WORK TASK:
Reproduce this listing in full.

DATASET SECTION:

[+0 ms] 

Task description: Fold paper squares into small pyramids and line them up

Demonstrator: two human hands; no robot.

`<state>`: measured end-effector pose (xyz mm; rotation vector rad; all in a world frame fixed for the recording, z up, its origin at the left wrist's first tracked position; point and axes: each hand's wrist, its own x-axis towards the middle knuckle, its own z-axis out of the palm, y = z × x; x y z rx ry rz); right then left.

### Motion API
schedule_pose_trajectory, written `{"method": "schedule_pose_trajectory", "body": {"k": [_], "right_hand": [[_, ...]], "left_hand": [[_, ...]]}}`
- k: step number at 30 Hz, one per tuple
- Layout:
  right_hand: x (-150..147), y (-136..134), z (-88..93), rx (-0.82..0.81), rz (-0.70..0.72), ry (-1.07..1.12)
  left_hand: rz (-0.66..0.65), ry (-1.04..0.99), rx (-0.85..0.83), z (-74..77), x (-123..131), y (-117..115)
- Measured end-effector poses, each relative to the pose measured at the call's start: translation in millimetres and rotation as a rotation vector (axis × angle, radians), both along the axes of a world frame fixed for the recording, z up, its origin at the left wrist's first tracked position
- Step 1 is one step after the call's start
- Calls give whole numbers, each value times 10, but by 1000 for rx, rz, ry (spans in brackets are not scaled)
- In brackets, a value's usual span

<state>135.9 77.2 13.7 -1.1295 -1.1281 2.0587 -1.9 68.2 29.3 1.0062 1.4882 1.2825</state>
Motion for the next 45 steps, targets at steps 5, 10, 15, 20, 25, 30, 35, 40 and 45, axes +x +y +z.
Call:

TASK SOLUTION:
[+0 ms] 

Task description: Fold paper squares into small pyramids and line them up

Demonstrator: two human hands; no robot.

`<state>`: measured end-effector pose (xyz mm; rotation vector rad; all in a world frame fixed for the recording, z up, its origin at the left wrist's first tracked position; point and axes: each hand's wrist, its own x-axis towards the middle knuckle, its own z-axis out of the palm, y = z × x; x y z rx ry rz); right then left.

### Motion API
schedule_pose_trajectory, written `{"method": "schedule_pose_trajectory", "body": {"k": [_], "right_hand": [[_, ...]], "left_hand": [[_, ...]]}}`
- k: step number at 30 Hz, one per tuple
- Layout:
  right_hand: x (-150..147), y (-136..134), z (-88..93), rx (-0.82..0.81), rz (-0.70..0.72), ry (-1.07..1.12)
  left_hand: rz (-0.66..0.65), ry (-1.04..0.99), rx (-0.85..0.83), z (-74..77), x (-123..131), y (-117..115)
- Measured end-effector poses, each relative to the pose measured at the call's start: translation in millimetres and rotation as a rotation vector (axis × angle, radians), both along the axes of a world frame fixed for the recording, z up, its origin at the left wrist's first tracked position
- Step 1 is one step after the call's start
- Calls give whole numbers, each value times 10, but by 1000 for rx, rz, ry (spans in brackets are not scaled)
- In brackets, a value's usual span

<state>135.9 77.2 13.7 -1.1295 -1.1281 2.0587 -1.9 68.2 29.3 1.0062 1.4882 1.2825</state>
Motion for the next 45 steps, targets at steps 5, 10, 15, 20, 25, 30, 35, 40 and 45, axes +x +y +z.
Call:

The response to the exercise is now finished.